Deuxième billet spécial « Islande Mon amour », avec des morceaux des trois groupes qui se produiront ce soir au Nouveau Casino.
Chez Seabear , il y a des instruments séchés au soleil, des choeurs discrets comme des enfants-fantômes de Nico. Des pianos ivres, des carillons sous-marins, une voix de jeune homme fatigué, quelques énergies sincères. Singing Arc est une pièce de mélancolie apatride, un album travaillé à l’intime, qui chuchote près des peaux. Il est impossible à résumer en un morceau.

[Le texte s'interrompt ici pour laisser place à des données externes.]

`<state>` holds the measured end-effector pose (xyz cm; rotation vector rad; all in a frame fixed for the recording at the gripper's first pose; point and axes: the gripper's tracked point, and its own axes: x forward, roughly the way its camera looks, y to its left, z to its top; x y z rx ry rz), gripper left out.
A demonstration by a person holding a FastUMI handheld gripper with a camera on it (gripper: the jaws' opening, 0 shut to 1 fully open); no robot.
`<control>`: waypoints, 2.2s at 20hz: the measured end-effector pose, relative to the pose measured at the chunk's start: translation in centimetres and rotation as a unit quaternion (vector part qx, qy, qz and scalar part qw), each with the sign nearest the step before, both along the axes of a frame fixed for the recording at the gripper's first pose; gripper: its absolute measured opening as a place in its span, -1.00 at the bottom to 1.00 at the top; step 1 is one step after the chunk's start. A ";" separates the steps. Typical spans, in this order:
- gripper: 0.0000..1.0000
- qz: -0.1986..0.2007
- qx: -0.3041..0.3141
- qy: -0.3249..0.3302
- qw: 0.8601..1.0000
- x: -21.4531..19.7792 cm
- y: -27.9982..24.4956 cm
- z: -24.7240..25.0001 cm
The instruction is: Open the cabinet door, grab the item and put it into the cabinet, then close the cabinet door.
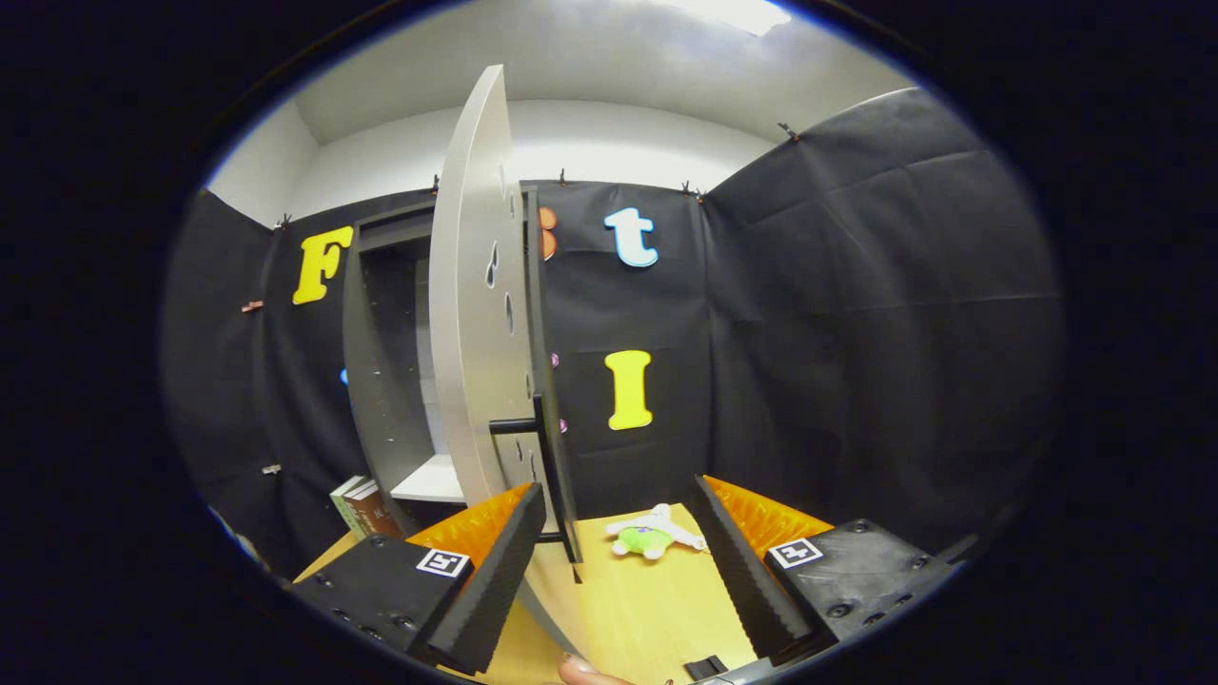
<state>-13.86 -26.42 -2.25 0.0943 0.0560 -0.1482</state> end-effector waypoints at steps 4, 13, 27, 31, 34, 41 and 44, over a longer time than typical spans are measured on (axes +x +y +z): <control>0.94 0.007 -0.005 0.011 1.000 0.3 0.5 -0.6; 0.95 0.002 -0.014 0.006 1.000 1.3 6.3 -0.5; 0.96 0.068 -0.012 0.015 0.997 7.1 22.8 -2.9; 0.96 0.087 -0.027 0.010 0.996 6.8 23.8 -2.5; 0.96 0.099 -0.030 0.008 0.995 7.7 25.0 -2.3; 0.96 0.109 -0.039 0.006 0.993 7.8 24.3 -1.9; 0.96 0.105 -0.033 0.005 0.994 7.7 23.5 -1.7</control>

En voilà deux, vous verrez, ça ne suffit pas.

Apparat Organ Quartet
. Organ Quartet. Ce pourrait être une blague, un disque postmoderne, avec des Playmobil sur la pochette et de vieilles blagues rances sur la musique de salle des fêtes. Une mode pour journaux branchés, du Senor Coconut 2.0. C’est un album sidérant, spatial, rock, avec des robots qui hurlent à la mort. Et des Playmobil sur la pochette.

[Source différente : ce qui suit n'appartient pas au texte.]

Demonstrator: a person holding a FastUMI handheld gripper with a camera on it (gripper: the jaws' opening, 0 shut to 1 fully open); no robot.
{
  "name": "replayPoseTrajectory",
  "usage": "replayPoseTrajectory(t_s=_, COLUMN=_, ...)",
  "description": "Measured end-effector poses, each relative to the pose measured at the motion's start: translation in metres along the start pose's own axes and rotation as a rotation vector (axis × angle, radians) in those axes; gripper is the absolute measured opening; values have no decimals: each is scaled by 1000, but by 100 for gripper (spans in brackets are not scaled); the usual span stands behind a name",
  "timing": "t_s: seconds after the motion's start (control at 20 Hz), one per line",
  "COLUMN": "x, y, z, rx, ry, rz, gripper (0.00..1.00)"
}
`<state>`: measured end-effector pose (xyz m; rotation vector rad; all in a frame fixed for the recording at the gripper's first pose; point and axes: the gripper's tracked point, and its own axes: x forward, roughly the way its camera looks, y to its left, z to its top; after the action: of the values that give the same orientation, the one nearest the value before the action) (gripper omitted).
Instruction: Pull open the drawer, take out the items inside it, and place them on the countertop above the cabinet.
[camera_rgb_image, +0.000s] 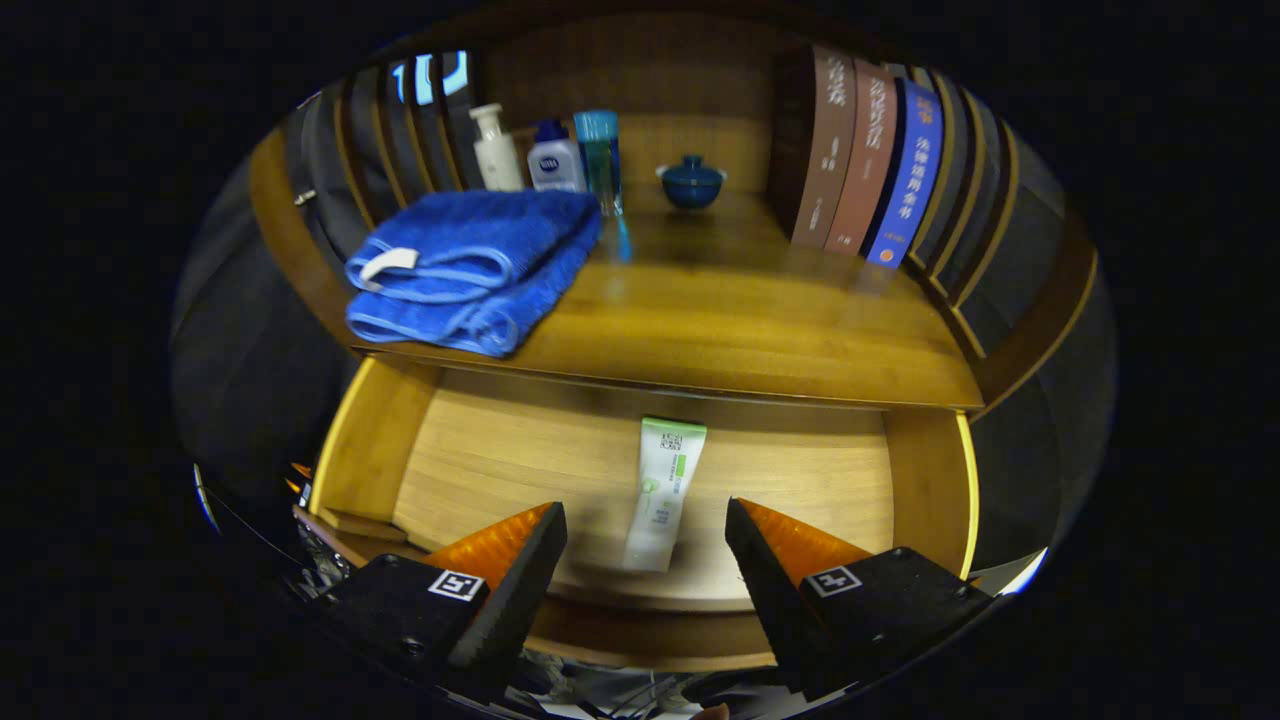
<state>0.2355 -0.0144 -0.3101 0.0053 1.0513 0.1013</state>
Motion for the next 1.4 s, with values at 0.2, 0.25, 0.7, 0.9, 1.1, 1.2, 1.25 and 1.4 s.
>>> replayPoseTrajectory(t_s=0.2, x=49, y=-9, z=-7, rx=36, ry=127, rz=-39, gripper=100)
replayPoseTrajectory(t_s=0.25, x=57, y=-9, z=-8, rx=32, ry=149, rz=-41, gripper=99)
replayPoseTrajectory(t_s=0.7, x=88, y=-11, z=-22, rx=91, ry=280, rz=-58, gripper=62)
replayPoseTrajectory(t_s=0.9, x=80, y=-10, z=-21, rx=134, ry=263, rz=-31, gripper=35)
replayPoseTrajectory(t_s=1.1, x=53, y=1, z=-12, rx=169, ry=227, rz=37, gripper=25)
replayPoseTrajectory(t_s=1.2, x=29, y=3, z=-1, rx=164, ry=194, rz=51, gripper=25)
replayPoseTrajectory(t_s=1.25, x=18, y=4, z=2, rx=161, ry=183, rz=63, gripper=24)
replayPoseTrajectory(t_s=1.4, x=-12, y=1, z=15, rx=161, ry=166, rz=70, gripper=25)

Ce morceau, Ondula Nova, ça ferait presque passer Sigur Ros pour de la musique d’appartement.
Benni Hemm Hemm
est un remède islandais à l’Islande . Pour ceux qui croient que le sol irlandais est noir, qu’on y roule en vieille Volvo rouillée,
qu’on n’y parle pas à table, que l’humour y est froid, et qu’on y boit des alcools pour de violentes ivresses d’oubli. Un album POP, avec des trompettes, de la joie, des balades de cowboy, des coeurs de garçons en blouson de cuir. On dit festif ? On dit festif. Pas exactement un chef d’oeuvre, un peu trop « pop rock » par endroits. Mais un album qui fait du bien à l’Islande de nos fantasmes.